A New Definition of Wealth

Widening Wealth Gap

Services are being automated and globalized. Robots and drones are replacing human jobs. New technologies make old technologies, and the corresponding jobs, irrelevant.

In this environment, the wealthy and skilled have more opportunity to multiply their wealth and widen the gap between the poor. For example, with money, the wealthy can use brain power and time on higher value generating activities by outsourcing less value-generating activities.

Fred Wilson and Albert Wenger of Union Square Ventures have been writing about this trend. I recommend you check out their posts for deeper analysis. In this post, I’m not stating an opinion as to whether this is a good or bad thing for society and the economy. I’m merely commenting on and analyzing an emerging trend.

When defining wealth as assets owned or income, the gap between “rich” and “poor” is widening. However, I believe our definition of wealth is changing, and by the new definition, the wealth gap may not be widening as much as we think.

Freedom vs Assets

People are increasingly valuing freedom over assets or income. When and where you work, what you work on, and who you work for has value – the same way how much you’re paid does.
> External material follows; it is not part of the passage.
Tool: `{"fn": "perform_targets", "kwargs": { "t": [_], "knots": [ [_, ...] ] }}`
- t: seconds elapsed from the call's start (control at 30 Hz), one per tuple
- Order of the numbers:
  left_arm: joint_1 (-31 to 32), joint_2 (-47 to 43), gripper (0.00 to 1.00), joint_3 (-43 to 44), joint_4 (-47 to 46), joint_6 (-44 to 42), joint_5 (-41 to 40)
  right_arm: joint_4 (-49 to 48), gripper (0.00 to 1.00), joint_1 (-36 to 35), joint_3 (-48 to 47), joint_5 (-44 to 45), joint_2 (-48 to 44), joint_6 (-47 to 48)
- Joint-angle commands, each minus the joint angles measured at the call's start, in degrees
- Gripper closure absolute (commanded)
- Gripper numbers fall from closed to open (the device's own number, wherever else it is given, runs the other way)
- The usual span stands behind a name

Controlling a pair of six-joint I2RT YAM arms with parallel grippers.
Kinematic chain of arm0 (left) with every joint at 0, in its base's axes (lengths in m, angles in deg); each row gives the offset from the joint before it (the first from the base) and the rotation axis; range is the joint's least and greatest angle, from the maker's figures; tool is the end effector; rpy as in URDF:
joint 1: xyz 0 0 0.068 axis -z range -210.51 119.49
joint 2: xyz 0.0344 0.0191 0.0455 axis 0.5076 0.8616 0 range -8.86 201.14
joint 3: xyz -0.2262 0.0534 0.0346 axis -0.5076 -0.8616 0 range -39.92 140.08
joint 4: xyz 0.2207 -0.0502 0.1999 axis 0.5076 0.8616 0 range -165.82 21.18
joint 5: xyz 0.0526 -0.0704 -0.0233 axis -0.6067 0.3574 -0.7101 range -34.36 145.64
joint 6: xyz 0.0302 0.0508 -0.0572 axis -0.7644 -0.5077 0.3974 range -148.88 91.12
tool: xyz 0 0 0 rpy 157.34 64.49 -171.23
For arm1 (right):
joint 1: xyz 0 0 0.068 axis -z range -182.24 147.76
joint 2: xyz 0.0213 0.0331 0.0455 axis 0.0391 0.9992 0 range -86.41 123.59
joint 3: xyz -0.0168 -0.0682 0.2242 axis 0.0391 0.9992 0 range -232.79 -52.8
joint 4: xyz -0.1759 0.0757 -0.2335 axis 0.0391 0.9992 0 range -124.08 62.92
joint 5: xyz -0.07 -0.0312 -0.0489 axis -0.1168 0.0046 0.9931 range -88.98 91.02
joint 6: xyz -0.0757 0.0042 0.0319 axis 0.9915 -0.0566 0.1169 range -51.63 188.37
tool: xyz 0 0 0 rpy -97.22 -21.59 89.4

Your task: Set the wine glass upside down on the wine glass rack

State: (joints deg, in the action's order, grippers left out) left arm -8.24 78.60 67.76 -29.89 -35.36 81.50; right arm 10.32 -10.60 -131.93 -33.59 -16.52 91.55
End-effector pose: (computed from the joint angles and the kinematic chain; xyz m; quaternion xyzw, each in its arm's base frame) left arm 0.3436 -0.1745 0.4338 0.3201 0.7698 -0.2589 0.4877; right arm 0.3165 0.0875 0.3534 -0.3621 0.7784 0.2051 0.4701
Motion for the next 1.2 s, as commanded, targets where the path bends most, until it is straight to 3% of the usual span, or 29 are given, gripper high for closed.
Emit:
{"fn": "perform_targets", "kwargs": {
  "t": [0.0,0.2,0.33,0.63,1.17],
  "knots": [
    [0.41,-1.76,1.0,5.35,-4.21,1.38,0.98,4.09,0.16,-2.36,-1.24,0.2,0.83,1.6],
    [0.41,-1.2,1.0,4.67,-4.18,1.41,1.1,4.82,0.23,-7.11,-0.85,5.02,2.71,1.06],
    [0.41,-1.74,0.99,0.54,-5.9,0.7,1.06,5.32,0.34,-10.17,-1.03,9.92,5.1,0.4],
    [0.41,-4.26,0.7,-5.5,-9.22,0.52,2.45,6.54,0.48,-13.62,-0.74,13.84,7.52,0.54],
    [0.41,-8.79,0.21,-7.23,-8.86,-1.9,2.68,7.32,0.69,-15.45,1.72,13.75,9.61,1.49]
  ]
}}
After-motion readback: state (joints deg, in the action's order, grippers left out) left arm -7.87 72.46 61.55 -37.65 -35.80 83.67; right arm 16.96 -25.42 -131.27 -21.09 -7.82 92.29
For example, being able to make your own schedule and work from anywhere in the world may be worth more to some people than doing the same work on a fixed schedule and location.

A New Breed of Entrepreneurship

Fiverr is an illustration of the widening wealth gap at work. At just $5 per gig, many of these gigs must be taking far longer than the appropriate hourly rate that would make it profitable by previous definitions of profit.

People can pay for these gigs to outsource business functions enabling them to create more and more wealth. As a simple example, I had the cover of my book designed for $5. It looks great in my opinion. I’m now earning revenue from selling that book on the Amazon marketplace. I’ve heard many people will even outsource the actual writing of the book. The person publishing the book will make significantly more than the person who actually wrote it. The publisher had the skills, capital, and risk tolerance to pay the ghost-writer, and the ghost-writer did not. That’s the widening of the wealth gap at work.

However, the people providing services on a marketplace like Fiverr are micro-entrepreneurs. They work when, how, and where they want. They don’t have a boss, just customers. TaskRabbit, Fancy Hands, oDesk, Uber, and GetMaid are examples of technology-driven networks that enable this new breed of entrepreneurs to generate income and achieve freedom.

Key Takeaways

  • The wealth gap is widening. Technology has enabled the wealthy and skilled to separate themselves from the poor and less skilled.
  • Society’s definition of wealth is changing, and by the new definition, the wealth gap may not be widening as much as we think.
  • People are increasingly valuing freedom over assets or income.
  • Technology enabled labor networks and marketplaces are enabling a new breed of “micro-entrepreneurs” to obtain greater levels of freedom.